Generative AI for Molecular Structures: Recent advances in generative models for graphs and molecules, including diffusion models, flow-based approaches, and autoregressive models, offer exciting opportunities for metabolomics. How can these methods be adapted to the specific challenges of the field, such as conditioning generative models on mass spectral data to produce molecular structures? What are the most effective ways to integrate domain knowledge to improve model accuracy and applicability?
Modeling Uncertainty in Molecular Identification: Molecular identification from mass spectra often involves inherent uncertainties, especially when spectral data lacks sufficient structural information. How can uncertainty quantification techniques improve the reliability of predictions? What are the best practices for reporting predicted molecular structures, ensuring reproducibility and transparency while acknowledging the limits of current models?
Efficient Data Management and Standardization: The mass spectrometry community faces significant challenges in handling and utilizing large datasets. What are the best practices for working with high-dimensional, unannotated data? Can recent innovations such as vector databases or neural search methods enable more efficient data manipulation, retrieval, and annotation? Should the field prioritize the construction of large, standardized hypothetical metabolite databases to expand coverage?
Generalization Beyond Annotated Molecular Space: With the molecular diversity of metabolites far exceeding annotated databases, how can models generalize to predict truly novel molecular structures? Techniques like few-shot learning, domain adaptation, and test-time training hold promise for overcoming this limitation. How can these approaches be leveraged to explore “unknown unknowns” in metabolomics and unlock hidden biochemical knowledge?
Quantum Chemistry and Machine Learning Integration: Simulating fragmentation spectra has traditionally relied on computationally expensive quantum chemical methods. Can machine learning approximate these simulations with sufficient accuracy, enabling scalable solutions? How can hybrid approaches that combine quantum chemistry and machine learning improve the simulation of fragmentation spectra?
Enhancing Molecular Networking with AI: Molecular networking is a widely used technique for organizing and visualizing relationships in untargeted metabolomics data using heuristic algorithms. Can machine learning enhance molecular networking by incorporating repository-scale data, enabling more nuanced connections and discoveries?
Community and Talent Development: The challenges of computational metabolomics require a diverse and engaged community. How can we spread awareness of these challenges and opportunities to attract talent from machine learning and data science communities? Can targeted outreach initiatives, including academic-industry partnerships and public benchmarks like MassSpecGym, foster deeper collaboration?
Organizing a Kaggle Competition: A Kaggle competition could serve as a gateway for engaging the broader machine learning and data science communities.
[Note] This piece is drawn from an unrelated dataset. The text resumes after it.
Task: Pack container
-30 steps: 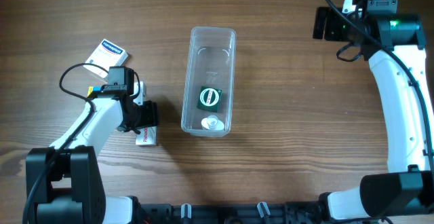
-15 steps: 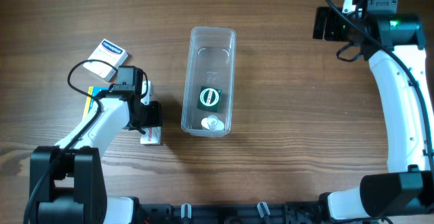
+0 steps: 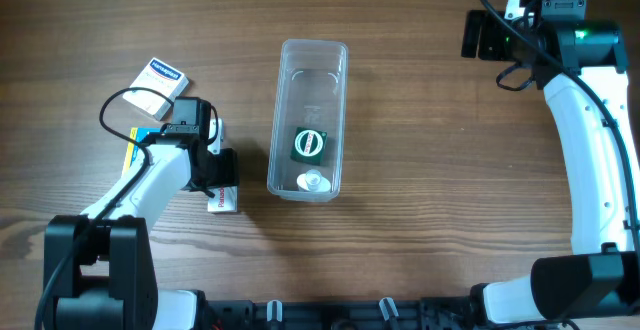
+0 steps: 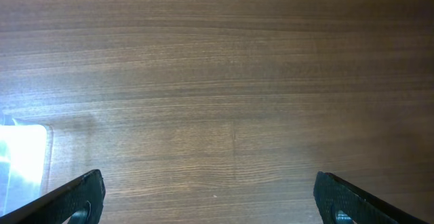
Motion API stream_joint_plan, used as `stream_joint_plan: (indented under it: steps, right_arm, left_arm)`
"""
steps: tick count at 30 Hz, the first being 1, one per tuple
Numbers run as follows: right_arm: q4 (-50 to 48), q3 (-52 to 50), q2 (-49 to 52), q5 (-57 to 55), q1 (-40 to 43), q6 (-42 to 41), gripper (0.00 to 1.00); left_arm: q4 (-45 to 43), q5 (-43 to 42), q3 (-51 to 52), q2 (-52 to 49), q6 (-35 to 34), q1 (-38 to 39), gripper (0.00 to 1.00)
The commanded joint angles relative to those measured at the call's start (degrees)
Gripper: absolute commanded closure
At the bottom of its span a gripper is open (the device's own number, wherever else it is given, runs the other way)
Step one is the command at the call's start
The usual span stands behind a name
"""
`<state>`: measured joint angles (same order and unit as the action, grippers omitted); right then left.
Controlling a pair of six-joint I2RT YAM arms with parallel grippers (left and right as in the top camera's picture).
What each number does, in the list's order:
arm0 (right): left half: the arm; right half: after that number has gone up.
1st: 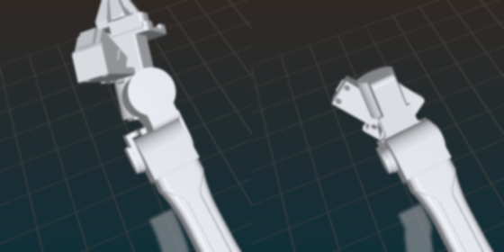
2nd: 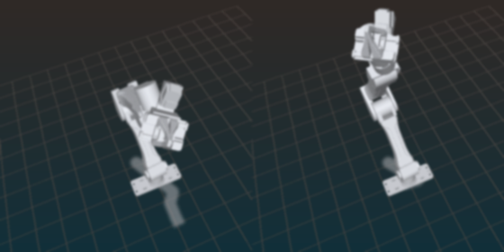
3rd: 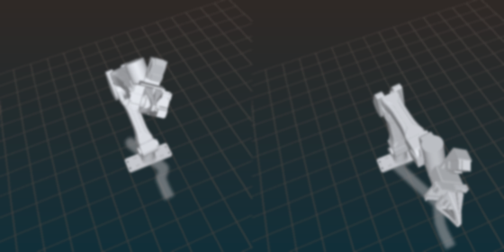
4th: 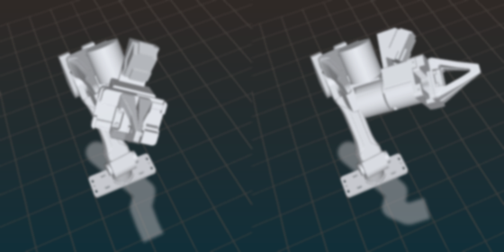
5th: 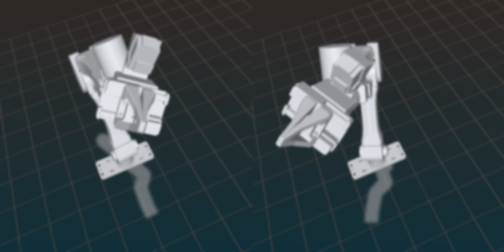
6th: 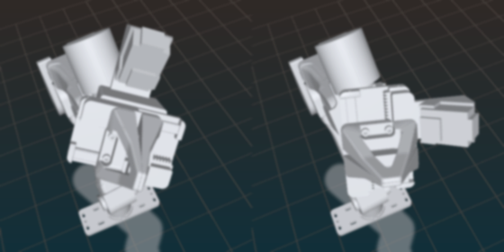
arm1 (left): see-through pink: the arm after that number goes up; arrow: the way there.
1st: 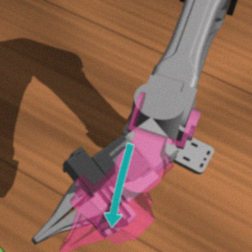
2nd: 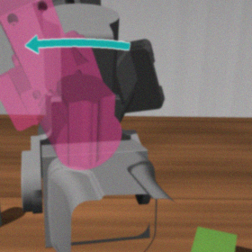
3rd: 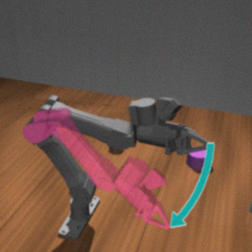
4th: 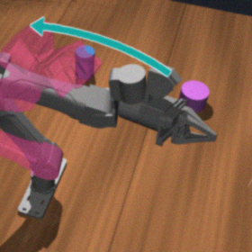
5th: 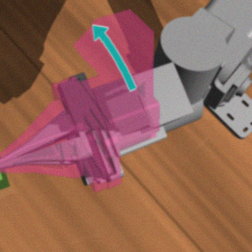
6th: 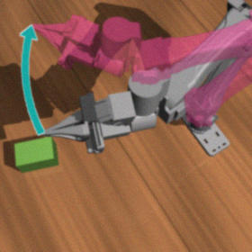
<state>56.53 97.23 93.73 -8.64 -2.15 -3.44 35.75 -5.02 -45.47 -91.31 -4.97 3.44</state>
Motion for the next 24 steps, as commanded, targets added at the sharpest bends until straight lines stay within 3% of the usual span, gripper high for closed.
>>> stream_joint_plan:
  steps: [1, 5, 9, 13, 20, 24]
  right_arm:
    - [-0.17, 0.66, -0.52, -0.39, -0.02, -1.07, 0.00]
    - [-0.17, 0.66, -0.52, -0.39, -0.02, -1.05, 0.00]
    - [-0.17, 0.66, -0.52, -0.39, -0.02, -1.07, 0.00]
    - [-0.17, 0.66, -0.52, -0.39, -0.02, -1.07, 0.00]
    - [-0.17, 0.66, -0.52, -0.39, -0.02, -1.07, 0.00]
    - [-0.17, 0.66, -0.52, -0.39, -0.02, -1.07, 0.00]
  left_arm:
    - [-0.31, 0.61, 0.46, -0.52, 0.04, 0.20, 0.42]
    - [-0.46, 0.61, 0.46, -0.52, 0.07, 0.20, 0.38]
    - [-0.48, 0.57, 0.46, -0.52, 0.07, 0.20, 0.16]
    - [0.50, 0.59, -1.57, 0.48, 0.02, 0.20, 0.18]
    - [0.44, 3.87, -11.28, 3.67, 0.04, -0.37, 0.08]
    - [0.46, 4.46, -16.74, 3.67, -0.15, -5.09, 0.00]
Building on the recently established MassSpecGym benchmark, such a competition would provide clear and accessible entry points for researchers unfamiliar with metabolomics.
These topics encapsulate some of the critical challenges and opportunities at the intersection of AI and metabolomics. Through the Shonan Seminar’s unique interdisciplinary format, we aim to foster a collaborative environment where computer scientists, chemists, and biologists can come together to tackle these issues, pushing the boundaries of what is possible in computational mass spectrometry and metabolomics.